Trata-se de uma operação com características mais acentuadas de um bloco defensivo e menos de uma artilharia ofensiva de proposições inovadoras. Bolsonaro sente a cada dia o aumento de sua impopularidade, sentimento generalizado pelo país afora e que se expressa por meio das inúmeras pesquisas de opinião a respeito de seu governo. Assim, as gavetas abarrotadas da Presidência da Câmara com pedidos de impeachment podem ser uma variável problemática em qualquer momento de arrefecimento da tensão política na sociedade e no próprio parlamento. O obstáculo a tal iniciativa pode vir da sopa de letrinhas de agremiações partidárias fisiológicas, sempre disposta a oferecer seus votos em troca de verbas e cargos que facilitem a vida dos parlamentares nas eleições de 2022.
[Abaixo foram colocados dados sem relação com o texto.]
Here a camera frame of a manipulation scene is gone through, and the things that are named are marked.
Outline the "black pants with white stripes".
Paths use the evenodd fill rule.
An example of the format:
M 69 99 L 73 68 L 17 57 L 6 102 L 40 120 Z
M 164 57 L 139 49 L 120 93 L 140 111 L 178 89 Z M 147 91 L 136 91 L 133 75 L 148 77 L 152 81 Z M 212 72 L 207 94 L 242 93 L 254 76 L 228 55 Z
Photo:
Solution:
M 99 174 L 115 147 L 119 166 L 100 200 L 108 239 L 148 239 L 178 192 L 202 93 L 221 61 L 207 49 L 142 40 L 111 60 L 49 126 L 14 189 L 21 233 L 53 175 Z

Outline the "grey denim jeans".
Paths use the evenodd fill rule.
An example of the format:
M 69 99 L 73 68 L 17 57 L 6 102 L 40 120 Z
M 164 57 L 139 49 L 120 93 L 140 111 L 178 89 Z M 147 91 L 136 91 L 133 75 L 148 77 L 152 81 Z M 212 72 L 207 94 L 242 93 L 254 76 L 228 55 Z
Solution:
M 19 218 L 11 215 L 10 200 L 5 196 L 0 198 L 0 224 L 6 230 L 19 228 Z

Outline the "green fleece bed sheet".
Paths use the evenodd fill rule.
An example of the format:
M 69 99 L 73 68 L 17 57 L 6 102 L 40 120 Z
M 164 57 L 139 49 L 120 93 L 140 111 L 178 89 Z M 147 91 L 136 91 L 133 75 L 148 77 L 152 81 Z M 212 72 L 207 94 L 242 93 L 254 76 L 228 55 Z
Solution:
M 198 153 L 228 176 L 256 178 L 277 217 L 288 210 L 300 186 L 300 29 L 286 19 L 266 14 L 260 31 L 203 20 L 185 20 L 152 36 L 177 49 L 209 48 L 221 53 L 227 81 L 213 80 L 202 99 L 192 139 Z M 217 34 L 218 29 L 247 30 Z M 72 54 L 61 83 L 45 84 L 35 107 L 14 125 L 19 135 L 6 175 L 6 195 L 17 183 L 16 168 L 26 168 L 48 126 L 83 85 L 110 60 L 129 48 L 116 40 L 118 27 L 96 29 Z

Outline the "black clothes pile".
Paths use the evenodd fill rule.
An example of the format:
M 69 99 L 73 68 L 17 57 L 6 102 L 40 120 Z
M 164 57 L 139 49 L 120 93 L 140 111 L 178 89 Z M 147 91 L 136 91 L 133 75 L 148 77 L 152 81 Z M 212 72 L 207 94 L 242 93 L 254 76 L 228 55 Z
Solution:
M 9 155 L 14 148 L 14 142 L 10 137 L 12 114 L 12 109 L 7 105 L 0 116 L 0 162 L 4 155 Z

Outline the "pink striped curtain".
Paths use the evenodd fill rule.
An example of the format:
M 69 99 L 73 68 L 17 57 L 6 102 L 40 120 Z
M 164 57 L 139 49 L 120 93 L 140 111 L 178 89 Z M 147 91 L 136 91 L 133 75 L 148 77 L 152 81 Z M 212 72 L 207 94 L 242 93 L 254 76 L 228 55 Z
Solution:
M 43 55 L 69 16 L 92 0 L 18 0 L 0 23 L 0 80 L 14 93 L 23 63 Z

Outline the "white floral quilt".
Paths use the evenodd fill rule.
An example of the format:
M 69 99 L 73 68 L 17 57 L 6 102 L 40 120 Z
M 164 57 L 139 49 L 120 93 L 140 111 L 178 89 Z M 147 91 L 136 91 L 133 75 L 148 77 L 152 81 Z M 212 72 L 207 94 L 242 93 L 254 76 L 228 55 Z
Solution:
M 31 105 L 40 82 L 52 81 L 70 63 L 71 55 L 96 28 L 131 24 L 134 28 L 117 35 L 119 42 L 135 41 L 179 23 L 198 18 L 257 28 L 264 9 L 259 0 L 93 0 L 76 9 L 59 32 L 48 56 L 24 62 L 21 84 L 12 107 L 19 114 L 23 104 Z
Derrota de Trump e de Bolsonaro: mudanças no governo?
A política externa também deverá ser objeto de alguma virada de eixo. Sem a referência de Trump na Casa Branca, Bolsonaro perde um aliado estratégico em suas trapalhadas e desvarios no cenário internacional. As contumazes cutucadas contra a China, por exemplo, devem ser substituídas por algum tipo de realinhamento orientado pelo pragmatismo. É óbvio que esse cenário leva em conta a existência de alguma dose de racionalidade na condução do Itamaraty, hipótese que parece incompatível com a presença de uma figura como Araújo à frente da pasta. Já fazem alguns anos que a China tornou-se o principal parceiro comercial do Brasil, bem como um destino essencial para boa parte das nossas exportações de produtos agrícolas. A ver por quanto tempo os representantes do agronegócio vão aguentar a continuidade das declarações em rompante do governo, que apenas fazem atrapalhar a segurança de seu faturamento.
O isolamento internacional e diplomático a que nos levou o núcleo mais ideológico do bolsonarismo também deve sofrer algum revés na questão do meio ambiente. O negacionismo expresso quase diariamente pelo Chefe do Executivo se choca com as imagens dos incêndios criminosos no Pantanal, os índices crescentes de desmatamento, o apoio à invasão ilegal de garimpos clandestinos e o desprezo pelos cientistas que apresentam os riscos da continuidade desse modelo de exploração irresponsável de nossos recursos naturais. A pressão exercida pela comunidade internacional, em especial pelos governos dos países europeus, não mais contará com o colchão de amortecimento que era oferecido pela diplomacia de Trump. O Brasil provavelmente deverá oferecer algumas notícias positivas nesse front, caso tenha interesse em manter o fluxo comercial para aquele continente.